Sack Watch: Optus. Following up a reader’s tip, we found out that Optus is soon to announce a major round of retrenchments, with a few hundred workers expected to be shown the door. A spokeswoman confirmed that roles would be affected, but not to the scale of last year’s cuts (when 750 people were slated to leave the company — it ended up being closer to 900. Sydney was hit hard by that round of redundos). Staff have been told something of the current round of changes, which will see tasks switched from marketing to the customer division.

Tips has heard whispers that the cuts may be somewhere in the vicinity of 375 people. It’s understood an announcement will come in late March and the scale of the cuts will be finalised by April 1.

R&D indeed. Crikey is interested in those research and development perks big business is to lose to fund Labor’s manufacturing package. Yesterday we brought you the claim that banks have been using the R&D tax breaks to fund product development which would have happened anyway. Here’s the word form another source:

“Look at multi-national chemical companies claiming R&D support to do trials that are mandated to be undertaken to receive registration for sale. Some thing they would do anyway. A great lurk.”

Do you know of any more “lurks” big business has indulged in with the R&D program? Keep Crikey readers in the loop.

Lilley show green-lit. Still on Chris Lilley watch, the ABC has confirmed a new six-part half-hour series from the man of many faces — but it’s staying mum on the content. Crikey moles on set have told us the project will see precocious teenager Ja’mie return to the screen, and possibly focus on unconventional relationships including a gay couple. “I’ve never been more excited about shooting a show,” Lilley said in the presser, but no word on what it’s about. The co-production will air on ABC1, HBO in the United States and BBC Three in Britain.

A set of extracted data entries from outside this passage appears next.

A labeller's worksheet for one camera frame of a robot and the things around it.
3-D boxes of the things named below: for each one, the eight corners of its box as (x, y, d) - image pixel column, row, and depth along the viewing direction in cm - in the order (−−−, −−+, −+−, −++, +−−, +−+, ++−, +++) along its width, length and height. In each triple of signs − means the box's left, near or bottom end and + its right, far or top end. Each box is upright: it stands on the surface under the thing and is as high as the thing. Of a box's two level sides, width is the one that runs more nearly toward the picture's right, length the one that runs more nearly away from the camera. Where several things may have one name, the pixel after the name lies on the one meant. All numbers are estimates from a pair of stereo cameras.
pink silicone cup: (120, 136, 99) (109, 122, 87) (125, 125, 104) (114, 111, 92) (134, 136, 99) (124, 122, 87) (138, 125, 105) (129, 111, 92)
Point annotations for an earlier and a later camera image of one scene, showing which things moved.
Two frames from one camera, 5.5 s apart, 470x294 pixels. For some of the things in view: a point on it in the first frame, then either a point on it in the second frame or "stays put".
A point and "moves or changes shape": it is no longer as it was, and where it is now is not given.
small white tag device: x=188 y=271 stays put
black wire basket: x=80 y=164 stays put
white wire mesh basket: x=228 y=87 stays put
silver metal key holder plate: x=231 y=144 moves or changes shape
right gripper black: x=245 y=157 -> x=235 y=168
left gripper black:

NT News hiring. There are many strong contenders for Tips’ favourite newspaper, but on balance we have to give it to the NT News, which is never shy of a cracking yarn. We note that the august Top End paper of record is hiring reporters, layout journalists and photographers — has there been a staff exodus? If you know the inside story, drop us an email.

Apparently only “highly-skilled” reporters need apply. Is that to report on a man putting a cracker up his clacker, or to cover the vital UFO-spotting round? Jibes aside, good on the NT News for offering jobs for journos when the industry is going through a painful contraction.

SDA celebrating ALP resurgence. Hilarity inside the supposedly-reconciled Victorian Labor Right over the shadow cabinet replacement for former partner of Herald Sun journalist Ellen Whinnett and failed mountaineer Tim Holding. The record shows that impressive Keilor MP Natalie Hutchins finally emerged triumphant from the intra-Labor Unity fracas after being tied with rising star Wade Noonan when both names cropped up.

The Australian Workers Union, the shop assistants union (Shop Distributive and Allied Employees Association) and related elements (now caucusing with LU) supported Hutchins, a former Bill Shorten staffer. Incidentally, Hutchins is married to NSW Labor Senator Steve Hutchins, a former Transport Workers Union NSW secretary (and TWU national president) and is herself a former TWU organiser. The TWU vote is usually associated with Stephen Conroy. But in this case the broader Conroy vote lay mostly with Noonan despite Telmo Languiller and Danielle Green siding with Hutchins and John Eren favouring her for personal reasons. Complex stuff.

Interestingly, Noonan is a former TWU assistant national secretary and his dad Bill was the long-serving TWU Victorian state secretary before his retirement in 2009. Noonan was also once an organiser with the SDA, before turning on his comrades to shift to the family fiefdom in 2002 — and it seems some SDA powerbrokers have long memories. It’s not often that the ShortCons (Shorten/Conroy faction) split — the weekend’s fracas reminded Crikey of this minor dust-up in 2009 over preselections for the winnable federal seat of Dunkley, in which Conroy supporters were apparently lukewarm on the prospect of a Graham McBride candidacy (Left-aligned lawyer Helen Constas ended up running, and losing, to the Libs’ Bruce Billson).

But the shadow cabinet vote does represent a subtle power shift and signals the willingness of the SDA to vote according to its substantial muscle — at April’s state conference the resurgent SDA and allies will command about 21% of state conference floor, the Socialist Left-CFMEU about 40%, Labor Unity about 26% and the National Union of Workers 7%, with the remainder sitting with a gaggle of ragtag and potentially impulsive fringe unions.